Selon Financial Planning, l’accusée a plaidé coupable la semaine dernière pour des accusations de conspiration en vue de commettre une fraude postale et de trois chefs d’accusation de fraude électronique.

L’arnaque s’est déroulée de janvier 2013 à janvier 2018, alors que la conseillère travaillait avec les deux autres coaccusés chez Sageguard Wealth Management, à Westlake.

Selon les enquêteurs de la Securities and Exchange Commission (SEC), Tara M. Brunst attirait les victimes en leur promettant des investissements qu’elle présentait faussement comme sans risque et avec un taux de rendement garanti.

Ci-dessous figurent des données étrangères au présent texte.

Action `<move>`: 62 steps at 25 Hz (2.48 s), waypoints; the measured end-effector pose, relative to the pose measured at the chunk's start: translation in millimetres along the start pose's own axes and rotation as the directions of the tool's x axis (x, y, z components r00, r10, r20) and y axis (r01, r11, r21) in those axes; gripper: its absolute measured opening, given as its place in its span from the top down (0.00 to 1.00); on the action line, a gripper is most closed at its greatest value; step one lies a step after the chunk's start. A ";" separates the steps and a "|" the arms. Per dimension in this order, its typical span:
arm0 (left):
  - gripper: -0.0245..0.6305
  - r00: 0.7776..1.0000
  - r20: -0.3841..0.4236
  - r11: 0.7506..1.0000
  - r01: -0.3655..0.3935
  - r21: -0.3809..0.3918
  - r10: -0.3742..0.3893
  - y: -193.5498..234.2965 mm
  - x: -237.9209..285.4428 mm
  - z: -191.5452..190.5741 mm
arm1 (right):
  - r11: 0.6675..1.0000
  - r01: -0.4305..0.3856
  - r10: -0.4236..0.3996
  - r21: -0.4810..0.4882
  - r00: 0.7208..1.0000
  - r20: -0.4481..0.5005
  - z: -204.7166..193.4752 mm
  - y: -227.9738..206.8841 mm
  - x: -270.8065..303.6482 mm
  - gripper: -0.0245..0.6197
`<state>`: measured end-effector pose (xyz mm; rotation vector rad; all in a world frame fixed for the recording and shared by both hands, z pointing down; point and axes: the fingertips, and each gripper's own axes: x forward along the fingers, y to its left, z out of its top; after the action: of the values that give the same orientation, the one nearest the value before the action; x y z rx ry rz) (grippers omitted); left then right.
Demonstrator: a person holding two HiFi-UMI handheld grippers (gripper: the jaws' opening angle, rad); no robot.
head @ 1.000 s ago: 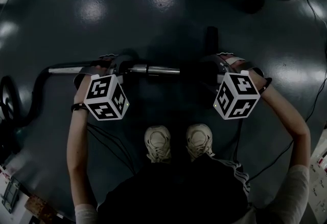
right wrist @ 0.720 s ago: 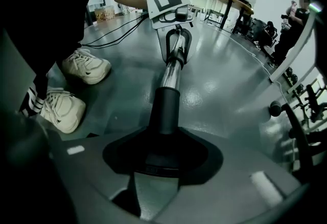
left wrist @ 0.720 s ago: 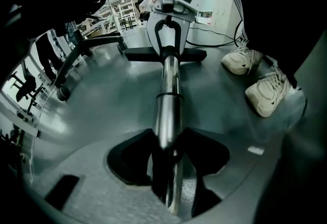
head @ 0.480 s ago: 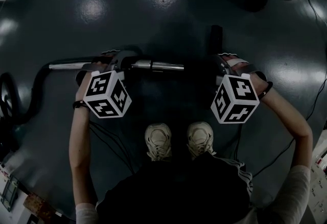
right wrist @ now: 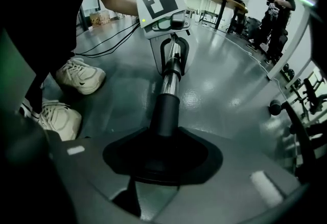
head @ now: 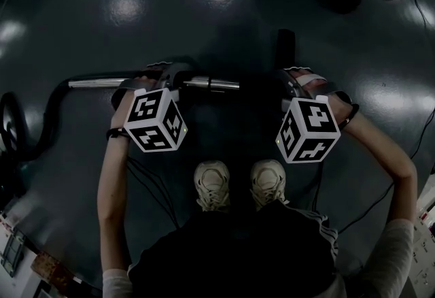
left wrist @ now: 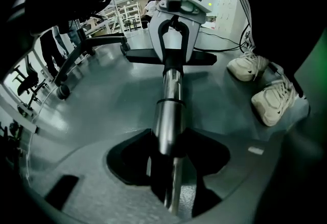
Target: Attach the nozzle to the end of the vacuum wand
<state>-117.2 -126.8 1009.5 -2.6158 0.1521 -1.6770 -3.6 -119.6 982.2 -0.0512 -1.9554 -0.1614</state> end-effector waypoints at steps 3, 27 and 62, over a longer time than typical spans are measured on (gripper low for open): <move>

En réalité, les fonds des investisseurs étaient détournés vers des comptes bancaires et des entreprises contrôlées par les accusés. Selon le principe de la chaîne de Ponzi, les fonds déposés par les nouveaux clients servaient à verser les rendements promis aux précédents investisseurs.

Les complices avaient ouvert des bureaux dans les états du Delaware et du Nevada pour développer leur activité frauduleuse. Ils avaient également embauché des centres d’appels pour répondre aux clients, et avaient créé de faux sites Web ainsi que de faux relevés de compte pour tromper les investisseurs.

L’enquête a démontré qu’avant de rejoindre Sageguard en 2015, Tara Brunst avait été licenciée d’une autre firme d’investissement pour avoir falsifié une lettre à la demande d’un client, et avoir menti aux enquêteurs.

Les deux autres co accusés, Raymond A. Erker and Kevin Krantz, ont plaidé non coupables aux accusations portées contre eux et devraient être jugés début mars.